July 2019 Case

Authors

Phong Ha, MD, and Thomas Learch, MD

Presentation

84 year old male with indwelling urethral catheter with blood in urinary leg bag.

  • PMH: DM2, hypothyroidism, anemia, hypertension, CKD3
  • Social: No tobacco or alcohol

Physical exam: unremarkable

CT abdomen/pelvis without contrast was performed.

Imaging

CT largely unremarkable except: Lobulated contour of the tail of the pancreas which appears enlarged with texture different from the remainder of the pancreas.

Differntial

  • Solid mass in pancreatic tail
    • Mets
    • Pancreatic neuoroendocrine tumor
    • Intrapancreatic splenule
    • 3 phase pancreas CT obtained

3 phase pancreas CT obtained

Arterial

Venous

Delay

Enhancing rounded pancreatic tail mass with similar density and enhancement as spleen on all phases.

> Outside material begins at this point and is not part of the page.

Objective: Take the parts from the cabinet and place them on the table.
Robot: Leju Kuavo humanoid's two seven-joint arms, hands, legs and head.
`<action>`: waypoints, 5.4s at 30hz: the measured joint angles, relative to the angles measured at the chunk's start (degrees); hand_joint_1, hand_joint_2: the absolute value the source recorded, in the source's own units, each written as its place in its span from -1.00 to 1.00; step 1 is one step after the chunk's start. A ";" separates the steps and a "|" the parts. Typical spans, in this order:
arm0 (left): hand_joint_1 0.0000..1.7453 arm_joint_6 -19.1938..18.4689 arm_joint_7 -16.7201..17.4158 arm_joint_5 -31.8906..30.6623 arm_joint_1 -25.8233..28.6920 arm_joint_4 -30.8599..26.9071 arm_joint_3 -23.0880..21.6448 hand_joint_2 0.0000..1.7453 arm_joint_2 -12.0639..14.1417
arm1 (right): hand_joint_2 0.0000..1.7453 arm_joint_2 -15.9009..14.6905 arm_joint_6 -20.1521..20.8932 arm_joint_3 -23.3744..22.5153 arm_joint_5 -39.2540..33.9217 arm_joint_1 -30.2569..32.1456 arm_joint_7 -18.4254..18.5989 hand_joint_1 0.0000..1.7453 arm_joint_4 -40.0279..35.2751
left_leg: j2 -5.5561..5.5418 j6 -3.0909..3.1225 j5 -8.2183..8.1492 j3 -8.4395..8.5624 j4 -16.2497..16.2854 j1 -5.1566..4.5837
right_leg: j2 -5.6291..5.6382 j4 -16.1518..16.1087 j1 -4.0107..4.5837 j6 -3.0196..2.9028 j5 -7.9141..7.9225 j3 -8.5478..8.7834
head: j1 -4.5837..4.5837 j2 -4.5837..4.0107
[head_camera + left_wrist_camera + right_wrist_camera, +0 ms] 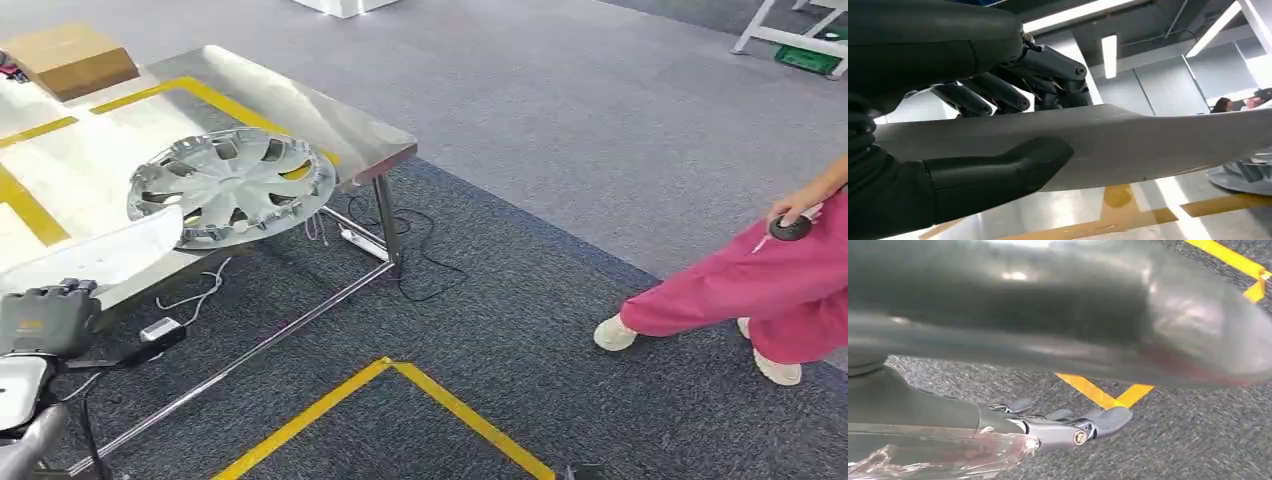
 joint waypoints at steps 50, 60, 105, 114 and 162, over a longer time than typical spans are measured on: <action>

Sulfur colloid study was next performed for confirmation.

Tc 99 sulfur colloid study

Small colloid particles linked to Tc 99 are extracted by reticuloendothelial system

Distribution: liver, spleen, bone marrow

T1/2 = 6 hrs, Photon energy = 160 kEV

Other possible nuclear medicine test for identifying ectopic splenic tissue?

Tc 99 tagged heat damaged RBC study

Possible small focus on increased activity near the splenic hilum

SPECT-CT

Focus on increased activity corresponding to the pancreatic tail mass suggestive of ectopic splenic tissue - intrapancreatic splenule.

Discussion

Ectopic splenic tissue

Two categories:

  • Splenosis due to autotransplantation of splenic tissue (usually after splenectomy)
  • Accessory spleen: congenital foci of normal splenic tissue separate from main body of spleen
Diagnosis: intrapancreatic splenule

Accessory spleen:

  • Structurally identical to spleen
  • Arises from failure of fusion on splenic tissue during 5th week of fetal life.
  • 10-30% of cases in postmortem study
  • Location varies: splenic hilum, pancreatic tail, greater omentum, intestinal mesentery, adnexa, scrotum

Usually pose no clinical problems and treatment is not necessary

What problems can arise?

  • Can mimic lymphadenopathy or tumors.
  • Torsion, spontaneous rupture, hemorrhage.
Reference
  • Kim SH, Lee JM, Han JK, et al. Intrapancreatic accessory spleen: findings on MR Imaging, CT, US and scintigraphy, and the pathologic analysis. Korean J Radiol. 2008;9(2):162–174. doi:10.3348/kjr.2008.9.2.162.